知事は、令和3年度の予算編成方針において、チルドレン、長寿、そしてコミュニティの重要性を「3C」として特出しし、これを受けて政策企画局は「3C補助」を開始しました。先の分科会で藤井都議の質疑を通じて、これまでの進捗を確認したところです。
今回の質疑の冒頭で、アウトカム視点の評価の重要性について述べました。地域コミュニティが関わる様々な施策をブラッシュアップするには、それらが本当にコミュニティの活性化に貢献したかの観点が重要です。
そのための指標の候補として、私はこれまで「ソーシャル・キャピタル」を紹介してきました。「ソーシャル・キャピタル」は、社会関係資本とも訳され、その調査には、以下のような質問項目が使われます。これらを通じて、安心で豊かな暮らしの基盤である地域コミュニティが形成されているかどうかを把握します。

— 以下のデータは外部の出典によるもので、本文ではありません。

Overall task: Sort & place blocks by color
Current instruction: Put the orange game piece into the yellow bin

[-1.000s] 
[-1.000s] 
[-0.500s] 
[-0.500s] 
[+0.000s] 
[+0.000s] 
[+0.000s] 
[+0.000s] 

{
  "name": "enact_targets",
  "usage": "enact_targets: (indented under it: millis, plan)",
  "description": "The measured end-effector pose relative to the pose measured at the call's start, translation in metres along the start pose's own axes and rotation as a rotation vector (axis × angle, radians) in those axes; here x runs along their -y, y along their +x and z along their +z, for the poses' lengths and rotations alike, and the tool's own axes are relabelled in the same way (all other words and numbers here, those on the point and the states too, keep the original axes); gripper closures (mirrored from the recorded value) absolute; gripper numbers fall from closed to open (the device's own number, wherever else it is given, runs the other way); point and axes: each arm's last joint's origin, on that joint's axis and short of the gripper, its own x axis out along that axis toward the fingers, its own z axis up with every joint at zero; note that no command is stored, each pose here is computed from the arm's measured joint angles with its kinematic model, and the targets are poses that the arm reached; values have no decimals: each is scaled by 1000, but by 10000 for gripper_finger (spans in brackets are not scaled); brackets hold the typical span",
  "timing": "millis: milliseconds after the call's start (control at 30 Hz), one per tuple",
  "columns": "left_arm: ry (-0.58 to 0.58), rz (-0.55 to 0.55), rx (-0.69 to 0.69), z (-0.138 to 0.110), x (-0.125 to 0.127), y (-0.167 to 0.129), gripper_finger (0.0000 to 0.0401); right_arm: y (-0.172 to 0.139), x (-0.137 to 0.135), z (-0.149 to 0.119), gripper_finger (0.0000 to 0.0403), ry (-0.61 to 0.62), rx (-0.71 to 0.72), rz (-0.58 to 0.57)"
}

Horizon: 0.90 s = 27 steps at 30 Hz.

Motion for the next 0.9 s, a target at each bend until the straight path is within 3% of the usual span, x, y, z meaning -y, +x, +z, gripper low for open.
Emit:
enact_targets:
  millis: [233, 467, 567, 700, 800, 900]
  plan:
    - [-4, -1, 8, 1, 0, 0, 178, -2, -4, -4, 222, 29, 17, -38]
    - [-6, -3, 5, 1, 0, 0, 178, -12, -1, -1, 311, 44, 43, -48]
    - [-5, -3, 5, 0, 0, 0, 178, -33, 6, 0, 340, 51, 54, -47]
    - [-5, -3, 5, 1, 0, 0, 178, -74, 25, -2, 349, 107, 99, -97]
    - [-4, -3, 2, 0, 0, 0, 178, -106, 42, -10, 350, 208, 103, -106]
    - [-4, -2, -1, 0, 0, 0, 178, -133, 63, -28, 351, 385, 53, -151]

ソーシャル・キャピタルに関する様々な研究では、政治への参画、治安、そして地域経済、健康、さらには子供の出生や教育と関係するといった報告がなされています。
国や基礎自治体も、ソーシャル・キャピタルの調査に取り組むなか、都においても、私の働きかけに応じ、令和5年から開始された子供政策連携室の「とうきょうこどもアンケート」や、令和6年に開始した、少子化対策のバージョンアップを目的とした地域分析、そして、総務局防災部の来年度予算案における「EBPMを活用した地域防災力向上支援」など、各局でソーシャル・キャピタルに関する評価が個別に始まっています。
平成14年と少し古くはなりますが内閣府が委託した調査では、「つきあい・交流指数」、「信頼指数」「社会参加指数」の数値は都市部で低くなっており、都も例外ではありません。
町会・自治会をはじめとする地域コミュニティや、これらが育んできた人と人のネットワークは、長い時間かけて築かれていくものであり、一度機能を失うとなかなか取り戻すことはできません。
Q そのようなことにならないよう、地域コミュニティの活性化にしっかりと取り組んでいく必要があると考えますが、知事の見解を伺います。(政策企画局)
A (知事答弁)
〇地域や社会とのつながりが希薄化する中、人と人とのつながりを結び直し、コミュニティを活性化していくことは、安全安心の確保や魅力ある地域づくりのために重要
〇 「未来の東京」戦略の下、地域の中核である町会・自治会のほか、民生委員や消防団等と連携して、子ども、高齢者の見守り活動、マンション防災の取組を通じた地域防災力の向上など様々な課題の解決に取り組んでいる
〇さらに、人が輝く東京の実現に向けた三つのCの一つとして、地域交流拠点の創出など、「コミュニティ」の活性化を図る区市町村の取組を強力に支援
〇今後も全庁を挙げて、地域の実情に即した取組を効果的に進め、コミュニティにおける人々のつながりと支え合いの機能を育んでいく
全庁を挙げて、人々のつながりと支えあいの機能を育んでいくという大変力強いご答弁をいただきました。
人と人のつながりは、まさにソーシャル・キャピタルそのものです。
町会・自治会の取り組みを応援する「地域の底力発展事業助成」をはじめとする都の事業は、申請しなれた町会・自治会が手を挙げる傾向があるとも聞きます。
「地域の実情に即した取組みを効果的に高める」ため、こうした地域とそれ以外の地域でソーシャル・キャピタルを比較することは意味があると考えます。国内を牽引する取組みを望みました。